> **Task to carry out**
Reproduce only the lines below from the line containing "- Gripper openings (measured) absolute" to the line containing "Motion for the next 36", exactly as written, with both end lines kept. Omit the pictures.

═════ Records shown ═════

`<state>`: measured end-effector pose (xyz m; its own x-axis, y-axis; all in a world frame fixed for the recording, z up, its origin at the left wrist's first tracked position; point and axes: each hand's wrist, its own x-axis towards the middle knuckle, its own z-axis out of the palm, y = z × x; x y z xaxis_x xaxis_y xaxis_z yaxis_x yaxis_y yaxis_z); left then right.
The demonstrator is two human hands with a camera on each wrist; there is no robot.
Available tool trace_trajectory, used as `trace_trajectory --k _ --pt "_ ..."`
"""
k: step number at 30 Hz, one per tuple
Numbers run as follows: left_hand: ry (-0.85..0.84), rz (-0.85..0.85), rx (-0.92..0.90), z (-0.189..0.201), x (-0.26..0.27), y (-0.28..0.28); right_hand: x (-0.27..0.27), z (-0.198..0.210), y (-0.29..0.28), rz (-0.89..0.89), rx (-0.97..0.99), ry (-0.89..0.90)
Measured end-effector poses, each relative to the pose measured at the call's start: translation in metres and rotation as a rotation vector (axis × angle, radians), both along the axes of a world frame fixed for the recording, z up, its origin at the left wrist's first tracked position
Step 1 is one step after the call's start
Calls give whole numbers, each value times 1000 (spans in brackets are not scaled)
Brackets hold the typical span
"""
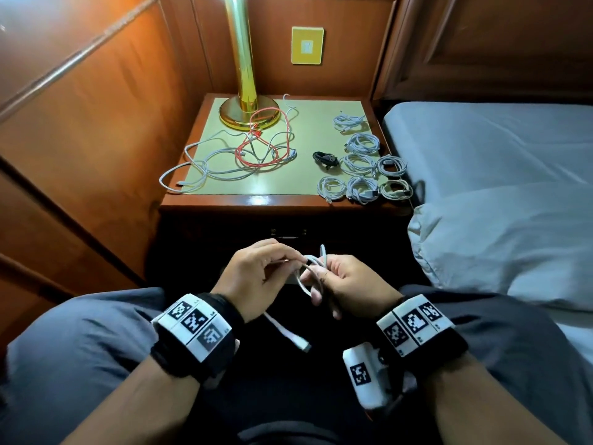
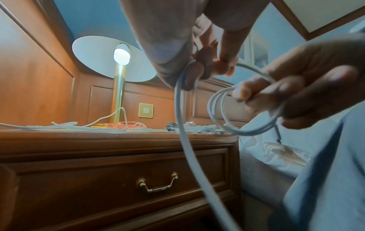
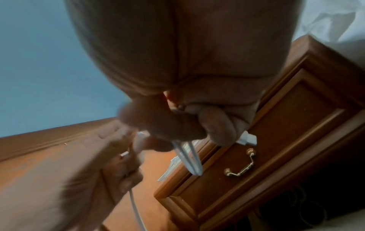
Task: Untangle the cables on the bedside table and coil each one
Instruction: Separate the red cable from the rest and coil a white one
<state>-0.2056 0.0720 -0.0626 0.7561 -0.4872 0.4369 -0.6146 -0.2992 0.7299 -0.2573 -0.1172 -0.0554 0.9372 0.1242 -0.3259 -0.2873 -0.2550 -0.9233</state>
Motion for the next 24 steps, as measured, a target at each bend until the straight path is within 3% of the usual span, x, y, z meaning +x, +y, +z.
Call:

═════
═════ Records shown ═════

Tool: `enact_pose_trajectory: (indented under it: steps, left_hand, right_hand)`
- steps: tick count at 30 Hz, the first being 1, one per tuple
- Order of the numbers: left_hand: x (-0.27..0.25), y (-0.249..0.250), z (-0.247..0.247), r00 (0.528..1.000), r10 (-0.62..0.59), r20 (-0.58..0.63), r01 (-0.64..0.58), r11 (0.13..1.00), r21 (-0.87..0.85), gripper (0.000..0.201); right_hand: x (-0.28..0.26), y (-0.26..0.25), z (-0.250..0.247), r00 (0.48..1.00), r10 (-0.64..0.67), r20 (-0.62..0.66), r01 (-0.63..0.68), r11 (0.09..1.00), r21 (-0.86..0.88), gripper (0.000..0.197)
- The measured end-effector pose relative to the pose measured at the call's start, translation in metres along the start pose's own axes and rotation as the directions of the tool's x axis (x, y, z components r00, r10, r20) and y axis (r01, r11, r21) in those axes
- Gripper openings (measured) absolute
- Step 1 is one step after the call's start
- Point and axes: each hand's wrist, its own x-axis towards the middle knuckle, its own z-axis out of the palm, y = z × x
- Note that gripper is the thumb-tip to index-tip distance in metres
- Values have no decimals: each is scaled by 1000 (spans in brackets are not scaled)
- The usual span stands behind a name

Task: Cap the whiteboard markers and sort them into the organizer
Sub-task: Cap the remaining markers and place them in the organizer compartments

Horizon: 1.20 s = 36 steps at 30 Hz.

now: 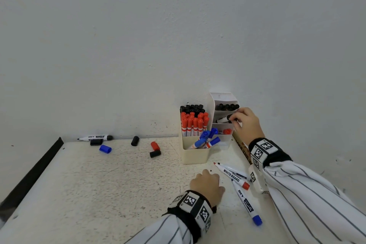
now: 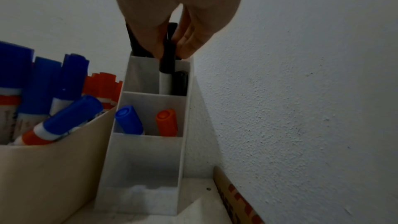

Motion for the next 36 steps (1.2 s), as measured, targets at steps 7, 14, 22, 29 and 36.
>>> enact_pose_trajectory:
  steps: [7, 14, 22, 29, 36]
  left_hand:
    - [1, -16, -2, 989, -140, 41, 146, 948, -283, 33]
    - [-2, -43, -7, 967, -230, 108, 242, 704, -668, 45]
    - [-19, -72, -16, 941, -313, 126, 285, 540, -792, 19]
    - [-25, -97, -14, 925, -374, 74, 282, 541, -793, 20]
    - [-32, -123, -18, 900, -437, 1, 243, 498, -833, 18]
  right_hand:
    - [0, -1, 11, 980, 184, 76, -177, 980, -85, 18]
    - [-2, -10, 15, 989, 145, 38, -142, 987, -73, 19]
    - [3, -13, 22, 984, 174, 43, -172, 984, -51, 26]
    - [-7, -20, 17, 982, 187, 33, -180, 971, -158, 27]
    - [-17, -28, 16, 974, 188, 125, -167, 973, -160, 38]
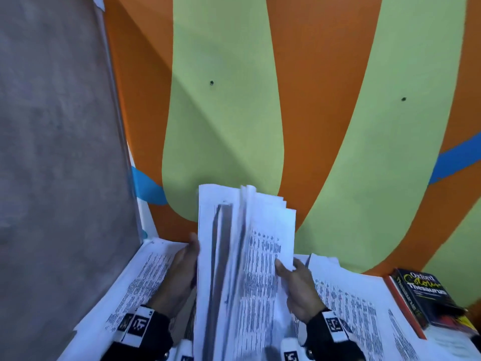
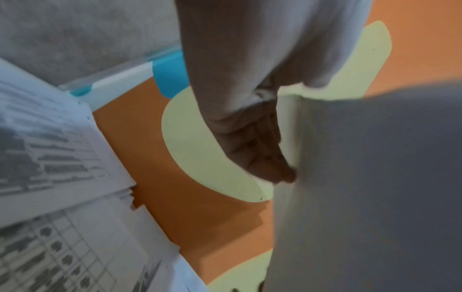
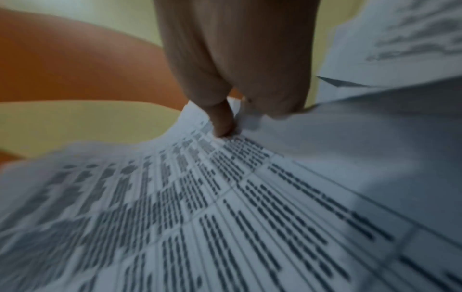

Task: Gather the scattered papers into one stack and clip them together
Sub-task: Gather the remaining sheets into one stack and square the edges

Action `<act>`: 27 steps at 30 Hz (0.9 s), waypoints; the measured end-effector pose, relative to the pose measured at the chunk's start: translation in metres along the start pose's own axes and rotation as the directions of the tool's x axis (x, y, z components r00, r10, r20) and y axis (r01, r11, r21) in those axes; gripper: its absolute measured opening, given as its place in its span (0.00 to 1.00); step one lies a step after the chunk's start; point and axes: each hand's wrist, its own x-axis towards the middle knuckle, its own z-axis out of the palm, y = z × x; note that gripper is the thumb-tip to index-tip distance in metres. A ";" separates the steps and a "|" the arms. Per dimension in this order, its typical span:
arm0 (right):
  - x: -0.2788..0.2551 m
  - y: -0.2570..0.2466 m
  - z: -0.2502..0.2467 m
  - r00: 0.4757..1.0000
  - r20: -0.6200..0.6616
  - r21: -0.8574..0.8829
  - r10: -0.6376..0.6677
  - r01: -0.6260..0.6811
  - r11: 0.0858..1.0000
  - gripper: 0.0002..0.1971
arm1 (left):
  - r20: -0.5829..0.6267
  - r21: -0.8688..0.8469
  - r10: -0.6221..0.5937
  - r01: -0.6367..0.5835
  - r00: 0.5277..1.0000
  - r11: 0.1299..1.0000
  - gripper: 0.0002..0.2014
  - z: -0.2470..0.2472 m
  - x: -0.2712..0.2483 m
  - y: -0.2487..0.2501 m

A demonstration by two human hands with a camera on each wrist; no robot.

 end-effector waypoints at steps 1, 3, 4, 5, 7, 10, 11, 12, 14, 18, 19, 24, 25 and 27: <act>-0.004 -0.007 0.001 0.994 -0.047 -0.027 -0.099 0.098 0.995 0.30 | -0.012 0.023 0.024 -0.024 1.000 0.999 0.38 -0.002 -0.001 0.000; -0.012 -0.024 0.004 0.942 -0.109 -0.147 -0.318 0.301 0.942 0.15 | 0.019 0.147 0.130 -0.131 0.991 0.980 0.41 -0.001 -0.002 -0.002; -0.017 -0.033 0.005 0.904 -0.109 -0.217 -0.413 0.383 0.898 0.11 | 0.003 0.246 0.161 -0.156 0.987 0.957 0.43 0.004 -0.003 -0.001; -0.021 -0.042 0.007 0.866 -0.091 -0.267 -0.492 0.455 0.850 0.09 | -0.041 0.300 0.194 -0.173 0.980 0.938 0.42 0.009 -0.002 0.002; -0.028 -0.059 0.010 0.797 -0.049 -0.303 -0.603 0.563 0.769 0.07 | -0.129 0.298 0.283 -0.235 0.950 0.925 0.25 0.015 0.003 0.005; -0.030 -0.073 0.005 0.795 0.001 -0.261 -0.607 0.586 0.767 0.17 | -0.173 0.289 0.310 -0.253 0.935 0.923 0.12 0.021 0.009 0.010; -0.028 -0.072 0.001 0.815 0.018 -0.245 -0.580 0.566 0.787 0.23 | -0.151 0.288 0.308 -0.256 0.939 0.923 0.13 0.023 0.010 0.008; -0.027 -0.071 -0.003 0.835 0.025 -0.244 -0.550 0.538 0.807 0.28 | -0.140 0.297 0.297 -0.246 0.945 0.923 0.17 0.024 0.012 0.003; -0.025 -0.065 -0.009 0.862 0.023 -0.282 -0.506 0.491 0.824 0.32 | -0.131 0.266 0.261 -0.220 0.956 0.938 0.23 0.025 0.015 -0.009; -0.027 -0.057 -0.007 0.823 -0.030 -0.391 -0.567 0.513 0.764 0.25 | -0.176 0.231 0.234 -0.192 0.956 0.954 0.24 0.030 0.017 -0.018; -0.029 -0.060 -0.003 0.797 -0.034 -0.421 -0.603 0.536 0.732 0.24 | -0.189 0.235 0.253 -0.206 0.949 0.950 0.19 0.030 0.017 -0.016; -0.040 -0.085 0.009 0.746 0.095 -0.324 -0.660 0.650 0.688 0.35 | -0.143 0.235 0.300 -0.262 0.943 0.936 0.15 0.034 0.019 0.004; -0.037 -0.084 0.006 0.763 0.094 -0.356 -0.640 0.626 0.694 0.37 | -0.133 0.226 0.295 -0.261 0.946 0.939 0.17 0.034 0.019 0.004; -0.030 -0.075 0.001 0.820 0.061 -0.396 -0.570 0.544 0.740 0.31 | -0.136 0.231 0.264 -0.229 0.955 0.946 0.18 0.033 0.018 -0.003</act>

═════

> **Written answer**
- Gripper openings (measured) absolute
- Step 1 is one step after the call's start
- Point and axes: each hand's wrist, its own x-axis towards the middle knuckle, its own z-axis out of the palm, y = z × x
- Note that gripper is the thumb-tip to index-tip distance in metres
- Values have no decimals: each is scaled by 1000 (spans in brackets are not scaled)
- The usual span stands behind a name

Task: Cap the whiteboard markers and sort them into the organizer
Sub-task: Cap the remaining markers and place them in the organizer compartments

Horizon: 1.20 s = 36 steps at 30 Hz.

now: 
now: 

Motion for the next 36 steps (1.2 s), as measured, targets at steps 7, 14, 22, 29 and 36.

This concludes the output for the exercise.